Шляпу с белым султаном надлежало носить кавалерийскому офицеру поперёк головы, углами к плечам; шляпы «с поля» – углом против лба и затылка – носили одни только штабные. Однако шляпа, надетая по форме, составляла род паруса: крепкими порывами петербургского ветра её срывало вовсе или откидывало голову назад. Надобно ли говорить, что шляпа на Владимире была для удобства надета «с поля»? Он молодцевато вытянулся во фрунт, а великий князь, подметив очевидное нарушение, скомандовал кучеру остановить и поманил гвардии поручика к себе.

– Едем, – коротко приказал он. – Ты арестован.

Дубровский тяжко вздохнул, полез на указанное свободное место и шпагою невзначай зацепил длинные ноги Михаила Павловича. Тот в сердцах выбранил его:

– Что за дурак, толком даже сесть не можешь!

– Так ведь не зря говорят, ваше высочество: не в свои сани не садись! – нашёлся Владимир, и Мишка рыжий громко захохотал: при всей строгости он был охоч до каламбуров и сам слыл изрядным остроумцем. Могучею рукой великий князь вытолкнул поручика из саней, примолвив:

– На этот раз прощаю. Но гляди, уж больше мне не попадайся – упеку на месяц!

– Золотое сердце в железной оправе, – поэтично заметила баронесса фон Крюденер, когда Дубровский рассказал ей об этом случае. – Сделай милость, мой друг, и в самом деле не попадайся ему больше… Или тебе на гауптвахте спится слаще, чем со мной?

Владимир поспешил поцеловать свою Лили в родинку над губой. С наступлением холодов баронесса переехала в квартиру на Гороховой, и поручик отменно провождал здесь многие ночи. Его полковые товарищи вынуждены были смириться с тем, что их предводитель остепенился; шалили они теперь куда реже, да и Михаил Павлович со своими строгостями весьма тому способствовал.

Жюльетта фон Крюденер выезжала в свет одна, но роман её с молодым гвардейцем скоро перестал быть тайною: Дубровский часто появлялся там же, где баронесса – в салонах, на балах и в театре, где сидели они по обыкновению рядом.

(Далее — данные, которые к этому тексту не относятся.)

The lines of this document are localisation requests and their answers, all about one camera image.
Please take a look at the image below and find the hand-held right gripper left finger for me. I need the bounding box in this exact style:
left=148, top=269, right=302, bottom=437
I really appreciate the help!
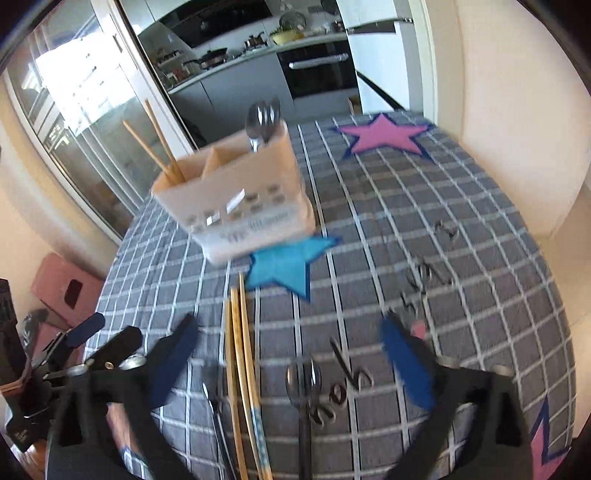
left=56, top=313, right=200, bottom=448

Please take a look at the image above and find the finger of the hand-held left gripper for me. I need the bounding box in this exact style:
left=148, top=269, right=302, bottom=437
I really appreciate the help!
left=43, top=325, right=144, bottom=378
left=38, top=312, right=107, bottom=366

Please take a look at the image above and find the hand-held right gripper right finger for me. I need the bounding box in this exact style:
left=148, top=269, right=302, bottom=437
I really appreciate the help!
left=379, top=313, right=533, bottom=452

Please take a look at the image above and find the dark metal spoon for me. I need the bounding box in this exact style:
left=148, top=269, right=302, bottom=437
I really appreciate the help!
left=246, top=104, right=271, bottom=154
left=202, top=381, right=237, bottom=480
left=263, top=96, right=283, bottom=140
left=285, top=357, right=324, bottom=480

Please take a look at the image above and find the blue patterned wooden chopstick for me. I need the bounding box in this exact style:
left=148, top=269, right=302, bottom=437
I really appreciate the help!
left=237, top=271, right=274, bottom=480

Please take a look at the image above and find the white plastic utensil holder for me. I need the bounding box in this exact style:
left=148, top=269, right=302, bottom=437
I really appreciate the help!
left=151, top=119, right=318, bottom=267

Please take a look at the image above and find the pink plastic stool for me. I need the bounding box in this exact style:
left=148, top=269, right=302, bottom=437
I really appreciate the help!
left=31, top=252, right=106, bottom=331

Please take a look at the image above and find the grey checked star tablecloth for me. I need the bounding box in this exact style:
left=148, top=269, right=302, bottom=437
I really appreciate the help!
left=85, top=111, right=579, bottom=480

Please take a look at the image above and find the sliding glass door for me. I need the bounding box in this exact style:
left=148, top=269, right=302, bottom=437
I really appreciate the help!
left=0, top=0, right=195, bottom=246

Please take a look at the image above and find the grey kitchen counter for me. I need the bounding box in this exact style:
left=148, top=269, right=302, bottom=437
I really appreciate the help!
left=166, top=31, right=361, bottom=149

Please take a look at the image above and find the black wok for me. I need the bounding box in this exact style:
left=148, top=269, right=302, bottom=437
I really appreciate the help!
left=198, top=47, right=230, bottom=71

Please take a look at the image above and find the black built-in oven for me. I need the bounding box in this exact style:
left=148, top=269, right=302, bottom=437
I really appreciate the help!
left=277, top=39, right=360, bottom=100

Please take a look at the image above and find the white refrigerator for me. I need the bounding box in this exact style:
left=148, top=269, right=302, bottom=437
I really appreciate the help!
left=335, top=0, right=415, bottom=114

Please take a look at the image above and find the black wall appliance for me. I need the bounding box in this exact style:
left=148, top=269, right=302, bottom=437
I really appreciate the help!
left=157, top=0, right=274, bottom=49

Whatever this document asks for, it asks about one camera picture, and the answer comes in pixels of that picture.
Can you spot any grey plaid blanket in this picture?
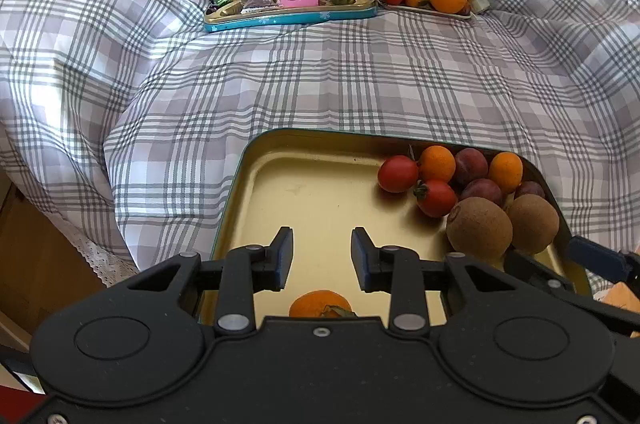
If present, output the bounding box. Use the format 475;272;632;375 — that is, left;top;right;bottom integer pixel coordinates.
0;0;640;295

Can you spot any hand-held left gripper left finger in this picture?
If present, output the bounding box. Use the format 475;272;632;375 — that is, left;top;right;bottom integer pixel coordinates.
127;226;293;339

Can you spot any red object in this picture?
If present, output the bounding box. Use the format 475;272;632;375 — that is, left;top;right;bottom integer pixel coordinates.
0;384;48;424

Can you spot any brown kiwi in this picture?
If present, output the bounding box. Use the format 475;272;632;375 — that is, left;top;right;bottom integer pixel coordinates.
446;197;514;261
506;194;560;255

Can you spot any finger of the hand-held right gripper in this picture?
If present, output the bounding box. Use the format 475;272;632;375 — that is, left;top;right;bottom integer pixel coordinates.
567;236;640;285
505;249;576;295

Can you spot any dark purple plum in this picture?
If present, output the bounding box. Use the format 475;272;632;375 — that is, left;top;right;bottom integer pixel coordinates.
460;178;505;207
452;148;489;187
514;181;547;201

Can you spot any red cherry tomato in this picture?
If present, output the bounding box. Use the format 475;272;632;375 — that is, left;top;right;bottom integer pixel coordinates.
377;155;420;193
413;180;458;219

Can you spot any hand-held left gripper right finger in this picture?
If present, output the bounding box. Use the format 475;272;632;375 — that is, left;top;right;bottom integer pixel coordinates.
351;227;531;339

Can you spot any gold tin tray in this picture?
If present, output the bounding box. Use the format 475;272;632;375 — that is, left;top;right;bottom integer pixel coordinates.
200;129;593;325

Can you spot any blue tin tray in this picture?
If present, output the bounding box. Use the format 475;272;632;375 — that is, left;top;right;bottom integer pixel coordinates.
203;0;378;33

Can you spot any white fruit tray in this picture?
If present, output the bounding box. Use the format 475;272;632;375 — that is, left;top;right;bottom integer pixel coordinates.
375;0;475;22

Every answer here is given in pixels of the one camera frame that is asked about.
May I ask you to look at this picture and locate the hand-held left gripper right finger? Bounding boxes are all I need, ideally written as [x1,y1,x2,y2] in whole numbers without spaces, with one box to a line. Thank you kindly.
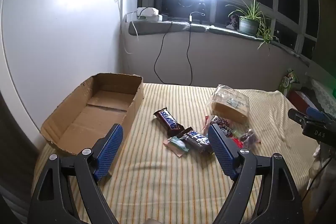
[207,123,307,224]

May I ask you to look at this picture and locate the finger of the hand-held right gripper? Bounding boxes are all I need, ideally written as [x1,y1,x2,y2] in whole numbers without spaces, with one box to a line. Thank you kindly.
[306,106,336,122]
[287,108,307,127]

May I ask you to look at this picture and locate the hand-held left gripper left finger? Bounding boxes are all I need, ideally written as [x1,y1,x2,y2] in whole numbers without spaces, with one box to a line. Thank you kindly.
[28,123,124,224]

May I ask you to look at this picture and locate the black patterned candy packet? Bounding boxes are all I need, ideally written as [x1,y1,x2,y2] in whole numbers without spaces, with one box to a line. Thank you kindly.
[214,119,234,138]

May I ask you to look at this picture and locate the chocolate bar white blue label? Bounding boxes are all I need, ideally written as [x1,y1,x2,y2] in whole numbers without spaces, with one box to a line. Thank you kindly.
[177,127,214,155]

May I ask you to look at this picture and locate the clear red-edged candy bag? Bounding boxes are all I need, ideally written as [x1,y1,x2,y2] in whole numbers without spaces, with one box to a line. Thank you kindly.
[202,114,263,149]

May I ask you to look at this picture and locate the clear small green candy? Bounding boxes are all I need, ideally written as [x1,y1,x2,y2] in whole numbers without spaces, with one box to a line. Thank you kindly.
[163,136,190,159]

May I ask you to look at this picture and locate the cardboard box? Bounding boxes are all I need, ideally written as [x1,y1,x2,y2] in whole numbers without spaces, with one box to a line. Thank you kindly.
[40,72,144,178]

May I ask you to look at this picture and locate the clear bag of bread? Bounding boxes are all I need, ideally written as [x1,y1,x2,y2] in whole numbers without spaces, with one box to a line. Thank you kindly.
[207,84,250,125]

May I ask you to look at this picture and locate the brown chocolate bar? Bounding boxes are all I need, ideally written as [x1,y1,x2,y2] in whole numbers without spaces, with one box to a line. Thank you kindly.
[153,107,184,136]

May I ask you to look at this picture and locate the red box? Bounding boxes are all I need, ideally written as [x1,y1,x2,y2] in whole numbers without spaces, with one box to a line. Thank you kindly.
[287,89,315,111]

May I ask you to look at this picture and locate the white lace cloth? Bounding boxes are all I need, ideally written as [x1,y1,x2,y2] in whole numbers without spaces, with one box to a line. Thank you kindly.
[306,77,336,114]

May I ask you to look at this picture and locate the green snack bag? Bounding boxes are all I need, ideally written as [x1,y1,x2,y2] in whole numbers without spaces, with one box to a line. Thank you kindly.
[278,69,300,94]

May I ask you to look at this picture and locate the potted spider plant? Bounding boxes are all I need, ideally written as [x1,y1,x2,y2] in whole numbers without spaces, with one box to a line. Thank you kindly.
[226,0,280,50]

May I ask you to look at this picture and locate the small figurine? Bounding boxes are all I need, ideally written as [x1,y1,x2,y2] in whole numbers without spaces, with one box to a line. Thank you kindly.
[228,15,239,29]

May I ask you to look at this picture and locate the white wardrobe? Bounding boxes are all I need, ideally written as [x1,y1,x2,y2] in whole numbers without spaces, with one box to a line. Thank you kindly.
[0,0,126,151]

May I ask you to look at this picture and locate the white power adapter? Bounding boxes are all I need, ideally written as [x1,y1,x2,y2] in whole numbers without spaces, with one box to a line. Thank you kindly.
[136,7,163,22]

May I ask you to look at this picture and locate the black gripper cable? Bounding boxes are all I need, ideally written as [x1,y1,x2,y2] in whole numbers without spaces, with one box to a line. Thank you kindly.
[302,158,331,201]

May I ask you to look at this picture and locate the black power cable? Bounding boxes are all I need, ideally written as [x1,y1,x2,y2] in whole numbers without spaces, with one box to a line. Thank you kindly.
[186,12,206,86]
[154,20,174,84]

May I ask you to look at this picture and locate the white cable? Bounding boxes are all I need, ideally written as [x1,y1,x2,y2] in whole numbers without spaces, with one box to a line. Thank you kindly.
[123,13,139,55]

О постановке трагедии Пушкина «Моцарт и Сальери» в Петербурге судачили задолго до премьеры. В назначенный день Большой театр был полон. Ложи блистали, партер и кресла – всё кипело вплоть до галереи третьего яруса, райка под самым расписным потолком. Автор явился с женою: Наталья Николаевна заметно округлилась, ожидая ребёнка, и выглядела ослепительно прекрасной. До начала спектакля дамы успели вволю позавидовать ей, а кавалеры – счастливчику мужу.

Дубровский тем вечером дежурил по арсенальной гауптвахте, но уговорился с баронессой, что найдёт возможность улизнуть и быть на премьере. Скоро после того, как великий князь Михаил Павлович заехал на гауптвахту с проверкою, Владимир прыгнул в наёмные сани и во весь путь лупил кучера в спину, чтобы ехал быстрее – от Арсенала на Литейном проспекте к застывшей реке Фонтанке, вдоль неё до гранитных башен Чернышёва моста, там на другой берег и снова по Фонтанке, а дальше через Екатерининский канал, мимо Никольского рынка, вкруг Николо-Богоявленского собора, голубыми сосульками воткнутого в небо, и по заметённой Николаевской к самому театру. Почитай, поперёк всего города – не самый ближний путь, на добрых полчаса…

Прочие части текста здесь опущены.